▸ Work instruction
Your task is to write out the lines from the line containing "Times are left" through the last line of the material, exactly.

▸ Input data
━━━━━━━━━━━━━━━━━━━━━━━━━━━━━━
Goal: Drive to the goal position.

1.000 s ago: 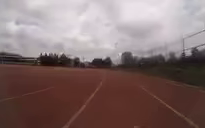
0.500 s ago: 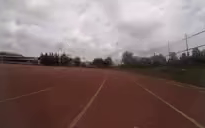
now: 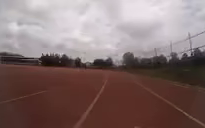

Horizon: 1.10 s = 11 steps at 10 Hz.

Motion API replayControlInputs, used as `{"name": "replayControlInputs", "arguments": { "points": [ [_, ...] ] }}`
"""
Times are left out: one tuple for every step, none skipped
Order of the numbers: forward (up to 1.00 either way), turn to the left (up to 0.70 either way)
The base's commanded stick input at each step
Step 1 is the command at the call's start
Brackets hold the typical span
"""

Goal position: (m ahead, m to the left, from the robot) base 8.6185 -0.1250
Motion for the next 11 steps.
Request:
{"name": "replayControlInputs", "arguments": {
  "points": [
    [0.70,0.00],
    [0.70,0.00],
    [0.70,0.00],
    [0.70,0.00],
    [0.70,0.00],
    [0.70,0.00],
    [0.70,0.00],
    [0.70,0.00],
    [0.70,0.00],
    [0.70,0.00],
    [0.70,0.00]
  ]
}}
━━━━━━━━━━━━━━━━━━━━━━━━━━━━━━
▸ Solved exercise
Times are left out: one tuple for every step, none skipped
Order of the numbers: forward (up to 1.00 either way), turn to the left (up to 0.70 either way)
The base's commanded stick input at each step
Step 1 is the command at the call's start
Brackets hold the typical span
"""

Goal position: (m ahead, m to the left, from the robot) base 8.6185 -0.1250
Motion for the next 11 steps.
Request:
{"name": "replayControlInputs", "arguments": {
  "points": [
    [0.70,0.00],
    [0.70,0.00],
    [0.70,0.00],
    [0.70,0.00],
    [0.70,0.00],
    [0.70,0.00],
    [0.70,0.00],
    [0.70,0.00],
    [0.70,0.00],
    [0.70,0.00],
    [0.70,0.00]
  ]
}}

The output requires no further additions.